◆ ASSIGNMENT
Print exactly the lines below between the line holding "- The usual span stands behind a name" and the line holding "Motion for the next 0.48", inclusive, and nothing more.

Saved data entries
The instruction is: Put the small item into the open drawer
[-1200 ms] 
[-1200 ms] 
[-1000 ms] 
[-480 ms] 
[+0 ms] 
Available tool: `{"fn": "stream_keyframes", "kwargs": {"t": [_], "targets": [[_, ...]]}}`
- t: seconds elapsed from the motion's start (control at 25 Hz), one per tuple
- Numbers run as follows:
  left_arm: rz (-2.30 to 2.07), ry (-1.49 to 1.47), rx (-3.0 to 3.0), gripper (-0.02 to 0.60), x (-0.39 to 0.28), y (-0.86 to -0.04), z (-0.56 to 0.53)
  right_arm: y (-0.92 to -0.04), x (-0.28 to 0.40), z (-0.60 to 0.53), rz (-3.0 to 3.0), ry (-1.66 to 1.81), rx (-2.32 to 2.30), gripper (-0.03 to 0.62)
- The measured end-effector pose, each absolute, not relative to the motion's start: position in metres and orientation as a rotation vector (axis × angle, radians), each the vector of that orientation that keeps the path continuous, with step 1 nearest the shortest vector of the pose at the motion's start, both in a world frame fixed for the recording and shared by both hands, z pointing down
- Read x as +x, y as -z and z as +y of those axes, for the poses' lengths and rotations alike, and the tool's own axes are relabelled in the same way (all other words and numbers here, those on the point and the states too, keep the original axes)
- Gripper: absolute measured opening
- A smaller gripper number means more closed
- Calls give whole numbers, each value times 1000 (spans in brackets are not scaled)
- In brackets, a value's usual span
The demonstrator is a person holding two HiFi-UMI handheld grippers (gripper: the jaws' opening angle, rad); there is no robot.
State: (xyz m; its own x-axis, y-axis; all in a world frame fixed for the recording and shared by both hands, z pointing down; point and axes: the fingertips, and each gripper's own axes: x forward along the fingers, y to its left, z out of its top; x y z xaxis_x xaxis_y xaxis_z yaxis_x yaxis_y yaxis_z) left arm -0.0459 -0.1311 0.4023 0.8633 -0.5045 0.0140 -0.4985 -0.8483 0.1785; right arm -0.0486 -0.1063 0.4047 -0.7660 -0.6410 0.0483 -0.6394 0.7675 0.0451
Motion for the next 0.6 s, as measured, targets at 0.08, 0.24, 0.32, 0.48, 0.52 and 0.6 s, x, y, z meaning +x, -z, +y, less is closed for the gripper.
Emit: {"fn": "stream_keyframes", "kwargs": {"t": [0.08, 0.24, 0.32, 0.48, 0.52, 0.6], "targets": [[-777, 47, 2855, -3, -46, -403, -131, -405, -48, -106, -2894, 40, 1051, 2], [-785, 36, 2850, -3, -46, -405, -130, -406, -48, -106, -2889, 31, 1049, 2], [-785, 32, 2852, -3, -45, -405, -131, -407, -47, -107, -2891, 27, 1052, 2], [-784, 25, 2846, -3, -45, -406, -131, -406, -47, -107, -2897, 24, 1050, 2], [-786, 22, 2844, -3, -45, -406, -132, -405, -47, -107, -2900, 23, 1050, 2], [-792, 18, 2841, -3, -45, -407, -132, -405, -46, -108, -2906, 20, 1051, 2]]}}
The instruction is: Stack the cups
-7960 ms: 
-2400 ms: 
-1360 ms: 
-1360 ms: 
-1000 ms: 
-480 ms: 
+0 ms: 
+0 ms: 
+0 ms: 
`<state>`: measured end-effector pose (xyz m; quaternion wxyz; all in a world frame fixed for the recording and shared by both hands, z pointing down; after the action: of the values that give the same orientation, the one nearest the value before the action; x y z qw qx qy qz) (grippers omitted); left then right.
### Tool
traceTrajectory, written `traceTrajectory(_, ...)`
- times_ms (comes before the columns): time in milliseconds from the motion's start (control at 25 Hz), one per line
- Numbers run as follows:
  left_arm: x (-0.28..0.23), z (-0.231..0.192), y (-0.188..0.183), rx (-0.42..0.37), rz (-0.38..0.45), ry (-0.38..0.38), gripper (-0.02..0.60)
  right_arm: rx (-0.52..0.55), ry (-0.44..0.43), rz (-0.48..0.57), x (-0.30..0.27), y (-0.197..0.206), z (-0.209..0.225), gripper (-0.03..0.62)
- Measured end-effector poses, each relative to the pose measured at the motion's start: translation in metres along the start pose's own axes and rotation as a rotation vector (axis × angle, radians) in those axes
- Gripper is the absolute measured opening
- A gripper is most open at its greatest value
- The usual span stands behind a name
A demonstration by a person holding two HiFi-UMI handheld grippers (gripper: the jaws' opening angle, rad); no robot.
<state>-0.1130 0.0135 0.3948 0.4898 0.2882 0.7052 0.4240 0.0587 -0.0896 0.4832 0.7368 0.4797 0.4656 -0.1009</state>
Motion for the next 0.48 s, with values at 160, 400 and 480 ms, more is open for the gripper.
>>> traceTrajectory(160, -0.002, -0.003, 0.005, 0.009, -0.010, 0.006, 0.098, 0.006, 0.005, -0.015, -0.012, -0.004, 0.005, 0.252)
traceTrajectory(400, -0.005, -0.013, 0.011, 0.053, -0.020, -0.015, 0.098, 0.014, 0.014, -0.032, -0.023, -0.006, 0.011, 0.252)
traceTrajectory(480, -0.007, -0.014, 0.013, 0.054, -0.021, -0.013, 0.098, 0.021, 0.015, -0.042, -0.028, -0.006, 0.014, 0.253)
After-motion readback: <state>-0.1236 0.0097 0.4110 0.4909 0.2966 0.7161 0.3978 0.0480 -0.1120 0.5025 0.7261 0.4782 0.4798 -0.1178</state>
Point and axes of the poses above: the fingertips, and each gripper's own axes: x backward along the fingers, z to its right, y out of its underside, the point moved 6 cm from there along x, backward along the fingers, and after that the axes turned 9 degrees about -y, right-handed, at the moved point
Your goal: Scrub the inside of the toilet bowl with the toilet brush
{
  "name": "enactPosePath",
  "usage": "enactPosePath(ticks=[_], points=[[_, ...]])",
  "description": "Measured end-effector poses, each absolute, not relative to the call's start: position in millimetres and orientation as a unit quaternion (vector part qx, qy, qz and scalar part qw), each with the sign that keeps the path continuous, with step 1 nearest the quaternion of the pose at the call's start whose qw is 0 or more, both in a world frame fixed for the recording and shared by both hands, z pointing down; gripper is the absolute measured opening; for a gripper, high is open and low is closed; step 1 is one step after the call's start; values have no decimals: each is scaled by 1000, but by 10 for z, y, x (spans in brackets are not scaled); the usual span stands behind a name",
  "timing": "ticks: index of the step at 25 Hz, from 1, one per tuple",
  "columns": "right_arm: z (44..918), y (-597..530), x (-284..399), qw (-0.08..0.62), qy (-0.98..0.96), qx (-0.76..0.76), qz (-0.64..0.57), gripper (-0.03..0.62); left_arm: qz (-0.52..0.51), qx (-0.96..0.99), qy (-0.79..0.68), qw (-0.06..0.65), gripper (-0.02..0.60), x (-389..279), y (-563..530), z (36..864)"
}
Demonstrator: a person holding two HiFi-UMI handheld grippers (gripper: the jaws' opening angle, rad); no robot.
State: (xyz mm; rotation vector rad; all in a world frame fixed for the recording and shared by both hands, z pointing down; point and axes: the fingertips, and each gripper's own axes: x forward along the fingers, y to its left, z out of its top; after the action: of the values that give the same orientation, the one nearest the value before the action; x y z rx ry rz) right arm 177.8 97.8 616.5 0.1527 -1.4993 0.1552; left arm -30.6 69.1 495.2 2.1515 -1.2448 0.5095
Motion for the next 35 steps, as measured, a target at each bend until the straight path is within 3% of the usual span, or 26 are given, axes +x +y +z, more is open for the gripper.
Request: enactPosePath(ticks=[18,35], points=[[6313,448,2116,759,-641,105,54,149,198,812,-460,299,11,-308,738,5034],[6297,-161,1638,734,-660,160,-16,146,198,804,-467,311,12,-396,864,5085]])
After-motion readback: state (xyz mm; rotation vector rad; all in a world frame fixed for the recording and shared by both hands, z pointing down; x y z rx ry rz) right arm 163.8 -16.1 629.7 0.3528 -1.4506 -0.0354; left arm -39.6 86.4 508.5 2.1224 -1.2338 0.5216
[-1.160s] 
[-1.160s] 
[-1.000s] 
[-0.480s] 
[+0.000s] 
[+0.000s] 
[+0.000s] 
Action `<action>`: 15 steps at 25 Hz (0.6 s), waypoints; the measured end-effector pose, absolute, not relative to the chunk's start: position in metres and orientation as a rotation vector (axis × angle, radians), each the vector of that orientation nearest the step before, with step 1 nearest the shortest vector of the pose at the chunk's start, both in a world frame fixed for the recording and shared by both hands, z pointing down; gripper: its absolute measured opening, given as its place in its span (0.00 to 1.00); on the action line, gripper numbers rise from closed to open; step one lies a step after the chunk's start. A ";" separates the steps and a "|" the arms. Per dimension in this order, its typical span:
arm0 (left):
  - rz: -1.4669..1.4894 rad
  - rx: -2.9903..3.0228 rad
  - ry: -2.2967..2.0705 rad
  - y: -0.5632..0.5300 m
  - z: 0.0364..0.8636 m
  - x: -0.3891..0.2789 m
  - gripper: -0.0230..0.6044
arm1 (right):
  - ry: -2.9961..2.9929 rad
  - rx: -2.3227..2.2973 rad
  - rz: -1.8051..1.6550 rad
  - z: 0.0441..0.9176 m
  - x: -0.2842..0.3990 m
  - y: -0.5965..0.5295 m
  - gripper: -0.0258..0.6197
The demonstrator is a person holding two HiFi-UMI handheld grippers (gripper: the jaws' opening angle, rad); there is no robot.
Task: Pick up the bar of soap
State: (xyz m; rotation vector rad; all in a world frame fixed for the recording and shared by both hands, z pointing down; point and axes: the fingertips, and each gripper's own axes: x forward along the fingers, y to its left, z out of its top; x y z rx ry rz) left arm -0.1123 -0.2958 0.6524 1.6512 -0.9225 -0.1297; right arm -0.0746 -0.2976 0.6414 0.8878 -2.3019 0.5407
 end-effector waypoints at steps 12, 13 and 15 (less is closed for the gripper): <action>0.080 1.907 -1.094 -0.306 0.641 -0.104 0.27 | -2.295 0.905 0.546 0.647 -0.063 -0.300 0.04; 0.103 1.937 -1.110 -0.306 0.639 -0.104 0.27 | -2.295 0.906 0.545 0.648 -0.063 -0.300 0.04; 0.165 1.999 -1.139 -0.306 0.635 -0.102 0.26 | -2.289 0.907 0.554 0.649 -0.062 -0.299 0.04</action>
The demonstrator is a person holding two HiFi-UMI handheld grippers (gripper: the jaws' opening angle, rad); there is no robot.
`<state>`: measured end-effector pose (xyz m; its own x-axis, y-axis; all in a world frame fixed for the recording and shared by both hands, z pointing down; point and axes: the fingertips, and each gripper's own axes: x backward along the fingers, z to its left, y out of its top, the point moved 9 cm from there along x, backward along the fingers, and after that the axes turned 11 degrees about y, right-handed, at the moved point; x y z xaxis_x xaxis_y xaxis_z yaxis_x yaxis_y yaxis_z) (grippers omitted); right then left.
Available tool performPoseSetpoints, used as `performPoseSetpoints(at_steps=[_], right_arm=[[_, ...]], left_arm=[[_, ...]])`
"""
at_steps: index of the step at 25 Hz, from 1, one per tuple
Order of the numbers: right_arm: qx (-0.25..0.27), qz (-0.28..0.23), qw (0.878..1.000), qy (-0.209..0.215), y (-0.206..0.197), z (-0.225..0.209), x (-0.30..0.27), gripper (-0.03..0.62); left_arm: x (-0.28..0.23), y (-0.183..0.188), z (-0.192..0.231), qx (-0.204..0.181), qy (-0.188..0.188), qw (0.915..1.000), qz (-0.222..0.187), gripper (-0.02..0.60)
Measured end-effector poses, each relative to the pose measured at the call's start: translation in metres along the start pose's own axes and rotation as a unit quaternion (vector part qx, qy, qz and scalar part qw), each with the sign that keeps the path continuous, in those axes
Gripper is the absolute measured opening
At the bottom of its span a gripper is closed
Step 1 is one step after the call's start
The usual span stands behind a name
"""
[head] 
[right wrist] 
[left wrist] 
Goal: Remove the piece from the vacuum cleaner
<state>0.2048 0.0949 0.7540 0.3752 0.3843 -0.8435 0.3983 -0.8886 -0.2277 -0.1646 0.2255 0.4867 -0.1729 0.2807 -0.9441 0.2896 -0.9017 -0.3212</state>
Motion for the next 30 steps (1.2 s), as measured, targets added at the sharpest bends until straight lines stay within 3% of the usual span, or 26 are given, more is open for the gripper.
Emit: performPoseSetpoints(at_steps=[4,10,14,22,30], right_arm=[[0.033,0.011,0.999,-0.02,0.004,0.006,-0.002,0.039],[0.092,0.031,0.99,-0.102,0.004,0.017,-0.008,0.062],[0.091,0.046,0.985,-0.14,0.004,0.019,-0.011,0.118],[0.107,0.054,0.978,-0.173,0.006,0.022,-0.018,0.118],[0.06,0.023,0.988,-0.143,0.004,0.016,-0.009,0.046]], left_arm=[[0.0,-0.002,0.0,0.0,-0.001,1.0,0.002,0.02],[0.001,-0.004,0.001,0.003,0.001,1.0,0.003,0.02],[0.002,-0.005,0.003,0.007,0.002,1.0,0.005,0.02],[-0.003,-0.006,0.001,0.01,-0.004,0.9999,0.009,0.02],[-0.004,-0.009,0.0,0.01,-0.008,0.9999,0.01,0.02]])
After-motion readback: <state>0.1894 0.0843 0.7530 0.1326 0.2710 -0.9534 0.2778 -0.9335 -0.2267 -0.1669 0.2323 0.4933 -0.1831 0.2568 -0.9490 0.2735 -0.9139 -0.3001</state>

◆ PROBLEM SOLUTION
- The usual span stands behind a name
A demonstration by a person holding two HiFi-UMI handheld grippers (gripper: the jaws' opening angle, rad); no robot.
<state>-0.1130 0.0135 0.3948 0.4898 0.2882 0.7052 0.4240 0.0587 -0.0896 0.4832 0.7368 0.4797 0.4656 -0.1009</state>
Motion for the next 0.48 s, with values at 160, 400 and 480 ms, more is open for the gripper.

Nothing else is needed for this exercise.